There are several thousand rare diseases, of which only a few hundred have any treatments available. Combined, rare diseases affect an estimated 25 million Americans. Some obstacles to developing rare disease treatments include difficulties in diagnosis, widely dispersed patients and scientific experts, a perception of high risk and a lack of data from natural history studies, which follow a group of people with a specific medical condition over time.
 
“NCATS seeks to tackle these challenges in an integrated way by working to identify common elements among rare diseases,” said NCATS Director Dr.

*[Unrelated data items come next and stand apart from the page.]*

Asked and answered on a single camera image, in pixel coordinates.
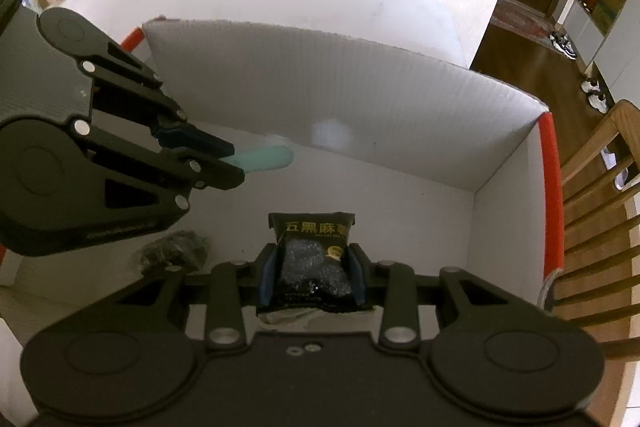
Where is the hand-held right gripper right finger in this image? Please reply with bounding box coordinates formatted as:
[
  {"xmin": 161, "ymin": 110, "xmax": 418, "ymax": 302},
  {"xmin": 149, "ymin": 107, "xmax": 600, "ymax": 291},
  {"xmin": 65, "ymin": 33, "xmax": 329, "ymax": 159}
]
[{"xmin": 347, "ymin": 243, "xmax": 523, "ymax": 350}]

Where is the patterned doormat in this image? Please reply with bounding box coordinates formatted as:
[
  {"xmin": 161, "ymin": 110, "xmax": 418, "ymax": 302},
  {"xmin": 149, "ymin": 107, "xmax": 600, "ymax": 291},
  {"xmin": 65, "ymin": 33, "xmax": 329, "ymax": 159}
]
[{"xmin": 490, "ymin": 0, "xmax": 556, "ymax": 40}]

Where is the teal stick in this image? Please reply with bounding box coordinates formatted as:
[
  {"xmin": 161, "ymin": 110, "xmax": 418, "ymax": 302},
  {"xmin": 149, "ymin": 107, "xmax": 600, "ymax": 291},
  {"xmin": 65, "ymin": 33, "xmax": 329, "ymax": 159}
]
[{"xmin": 235, "ymin": 145, "xmax": 294, "ymax": 174}]

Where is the red cardboard box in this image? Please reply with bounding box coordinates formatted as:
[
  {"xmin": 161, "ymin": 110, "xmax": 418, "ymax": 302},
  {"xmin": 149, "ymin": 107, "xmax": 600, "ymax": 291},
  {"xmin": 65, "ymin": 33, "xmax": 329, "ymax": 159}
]
[{"xmin": 0, "ymin": 18, "xmax": 567, "ymax": 343}]

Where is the wooden chair with brown slats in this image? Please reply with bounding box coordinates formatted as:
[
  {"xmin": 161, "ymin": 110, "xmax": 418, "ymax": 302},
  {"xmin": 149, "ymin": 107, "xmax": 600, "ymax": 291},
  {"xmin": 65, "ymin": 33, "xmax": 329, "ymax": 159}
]
[{"xmin": 542, "ymin": 99, "xmax": 640, "ymax": 358}]

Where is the dark scrunchie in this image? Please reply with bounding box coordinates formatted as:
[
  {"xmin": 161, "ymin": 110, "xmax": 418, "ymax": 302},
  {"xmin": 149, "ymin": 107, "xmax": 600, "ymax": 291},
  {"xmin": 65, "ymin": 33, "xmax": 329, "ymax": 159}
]
[{"xmin": 135, "ymin": 230, "xmax": 211, "ymax": 275}]

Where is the black snack packet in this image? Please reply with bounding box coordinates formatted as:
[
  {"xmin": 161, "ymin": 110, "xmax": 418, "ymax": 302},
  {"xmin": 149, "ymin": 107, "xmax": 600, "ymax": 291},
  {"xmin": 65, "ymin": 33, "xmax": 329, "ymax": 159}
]
[{"xmin": 256, "ymin": 209, "xmax": 373, "ymax": 315}]

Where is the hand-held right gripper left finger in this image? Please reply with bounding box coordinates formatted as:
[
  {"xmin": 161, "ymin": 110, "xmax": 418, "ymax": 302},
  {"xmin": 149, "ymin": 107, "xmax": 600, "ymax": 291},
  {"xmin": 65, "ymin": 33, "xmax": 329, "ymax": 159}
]
[{"xmin": 117, "ymin": 243, "xmax": 278, "ymax": 350}]

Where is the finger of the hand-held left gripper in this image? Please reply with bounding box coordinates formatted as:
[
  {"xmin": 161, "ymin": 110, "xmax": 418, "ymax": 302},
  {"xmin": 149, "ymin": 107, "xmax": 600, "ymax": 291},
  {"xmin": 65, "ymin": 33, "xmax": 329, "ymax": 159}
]
[
  {"xmin": 80, "ymin": 39, "xmax": 236, "ymax": 158},
  {"xmin": 72, "ymin": 119, "xmax": 246, "ymax": 228}
]

Christopher P. Austin. “The RDCRN consortia provide a robust data source that enables scientists to better understand and share these commonalities, ultimately allowing us to accelerate the development of new approaches for diagnosing and treating rare diseases.”
 
Many patients with rare diseases often struggle to obtain an accurate diagnosis and find the right treatments. In numerous cases, RDCRN consortia have become centers of excellence for diagnosing and monitoring diseases that few clinicians see on a regular basis.
 
The RDCRN was established in 2003 by the NIH Office of Rare Diseases. NCATS now oversees the program, which is designed to advance medical research on rare diseases by facilitating collaboration, study enrollment and data sharing. Since the program’s launch, nearly 29,000 participants have been enrolled in network clinical studies. Currently, the network is composed of about 2,600 researchers, including NIH scientific program staff, academic investigators and members of 98 patient advocacy groups. Ninety-one studies are underway.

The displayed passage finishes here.